On the TGV, we stopped at Bordeaux and are now passing over the River …  In full view is a large, gothic cathedral with a huge tower and spire.  That is a cathedral I’ve never visited.  Rivers and canals seem to criss-cross this entire countryside;  occasionally, a canal will run alongside the railroad tracks.
 
Later… I got into Paris (Montparnasse) about 3:00 PM and spent the next hour scouting the train station for a map of Paris and getting to the Metro, line 4, that would take me to the Gare du Nord.  After looking at a map of Paris and realizing how far Gare du Nord was from Montparnasse, I decided not to take a taxi, especially after having gotten ripped off by the taxi driver in Marseilles.  He claimed I owed him 41 euros after quoting a price of 21 euros, which was already probably twice what it should have cost from the train station to the hotel, as confirmed by someone else in the organ tour group.  

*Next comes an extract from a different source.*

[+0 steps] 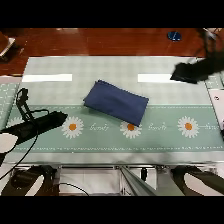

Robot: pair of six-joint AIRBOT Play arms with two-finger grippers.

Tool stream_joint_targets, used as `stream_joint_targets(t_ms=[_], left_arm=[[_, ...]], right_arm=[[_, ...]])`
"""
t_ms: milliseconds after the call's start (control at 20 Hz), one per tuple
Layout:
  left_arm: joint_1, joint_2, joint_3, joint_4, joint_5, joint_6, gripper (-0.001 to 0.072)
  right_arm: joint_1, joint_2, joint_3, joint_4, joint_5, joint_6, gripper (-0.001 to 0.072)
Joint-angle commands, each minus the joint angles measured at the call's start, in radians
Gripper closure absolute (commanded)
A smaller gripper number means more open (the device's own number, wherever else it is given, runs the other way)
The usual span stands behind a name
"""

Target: Fold the shirts.

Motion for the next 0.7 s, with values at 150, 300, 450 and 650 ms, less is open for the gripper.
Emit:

So I schlepped my two bags up and down escalators and staircases, sometimes with the help of a young, gallant Frenchman, sometimes by myself.  The strategy (especially with escalators) was to take one case down, then climb the stairs and bring the other one down.  Eventually, I developed a strategy (going up) of turning both cases sideways, holding them with my left hand, and grabbing the handrail with the right.  It was awkward, but it worked.  I even did that once going down, though it took me a little prep time, and the guy in front of me kept looking backwards, probably glad I was a good ways behind him, lest I and my bags should come tumbling down upon him.  And of course, the folks behind me were no doubt holding up access to the escalator, although no one came and offered to help.  One fellow did offer to help as I was getting ready to do the double-bag up an escalator at the Gare du Nord, though, a sturdy young black man with a perfect French accent.  There were no elevators that I could find at either train station. 
 
I 'm now at the Mercure Hotel, across from the Gar du Nord in Paris.  My train for London will leave from there tomorrow morning at 7:30 AM.  It’s about 8:30 PM now, and I’m going to bed soon because I have to get up at 5:30 AM.  It feels pleasant and comfortable here in Paris.  Perhaps I should have planned to spend an extra day here rather than in London.  Ah well, what is, is.  I’ll try to begin writing about the Pipedreams tour tomorrow.  Now, I need some sleep.